Everything from the line containing "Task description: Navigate" through the line containing "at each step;" should be repeated exactly, and nothing else from the data.

* * * * * * * * *

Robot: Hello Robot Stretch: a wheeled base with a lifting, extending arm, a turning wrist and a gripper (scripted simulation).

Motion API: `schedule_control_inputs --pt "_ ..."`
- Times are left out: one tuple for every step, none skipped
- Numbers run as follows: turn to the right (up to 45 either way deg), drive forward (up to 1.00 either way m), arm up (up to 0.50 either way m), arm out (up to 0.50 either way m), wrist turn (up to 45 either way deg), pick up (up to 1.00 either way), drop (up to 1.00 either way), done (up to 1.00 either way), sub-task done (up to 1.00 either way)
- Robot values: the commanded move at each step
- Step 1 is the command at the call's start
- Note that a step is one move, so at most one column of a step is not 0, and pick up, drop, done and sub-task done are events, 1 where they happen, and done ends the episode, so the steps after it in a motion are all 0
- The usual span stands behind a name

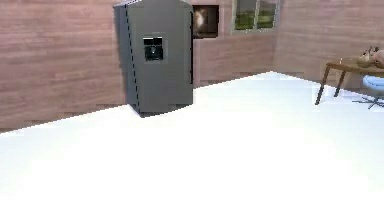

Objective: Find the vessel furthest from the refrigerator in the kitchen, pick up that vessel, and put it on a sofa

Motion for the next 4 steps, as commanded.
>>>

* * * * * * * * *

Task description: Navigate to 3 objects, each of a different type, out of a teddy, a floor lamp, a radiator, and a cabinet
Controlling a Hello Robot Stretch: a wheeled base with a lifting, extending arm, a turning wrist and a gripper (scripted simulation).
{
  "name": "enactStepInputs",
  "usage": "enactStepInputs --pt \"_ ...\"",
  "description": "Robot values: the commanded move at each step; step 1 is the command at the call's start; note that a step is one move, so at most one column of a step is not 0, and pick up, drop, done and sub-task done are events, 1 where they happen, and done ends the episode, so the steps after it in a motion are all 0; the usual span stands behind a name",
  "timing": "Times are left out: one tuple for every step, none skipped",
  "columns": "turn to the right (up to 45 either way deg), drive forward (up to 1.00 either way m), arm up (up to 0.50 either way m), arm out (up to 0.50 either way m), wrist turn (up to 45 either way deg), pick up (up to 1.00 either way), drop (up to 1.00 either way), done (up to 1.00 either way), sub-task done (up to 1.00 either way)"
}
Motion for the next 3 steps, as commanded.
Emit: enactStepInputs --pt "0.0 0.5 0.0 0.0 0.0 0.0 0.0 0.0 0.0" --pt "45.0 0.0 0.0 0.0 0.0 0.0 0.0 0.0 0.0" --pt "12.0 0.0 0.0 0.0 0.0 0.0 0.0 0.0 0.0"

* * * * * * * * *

**REPLY TO THE EXERCISE:**
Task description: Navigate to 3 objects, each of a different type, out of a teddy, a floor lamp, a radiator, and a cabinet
Controlling a Hello Robot Stretch: a wheeled base with a lifting, extending arm, a turning wrist and a gripper (scripted simulation).
{
  "name": "enactStepInputs",
  "usage": "enactStepInputs --pt \"_ ...\"",
  "description": "Robot values: the commanded move at each step; step 1 is the command at the call's start; note that a step is one move, so at most one column of a step is not 0, and pick up, drop, done and sub-task done are events, 1 where they happen, and done ends the episode, so the steps after it in a motion are all 0; the usual span stands behind a name",

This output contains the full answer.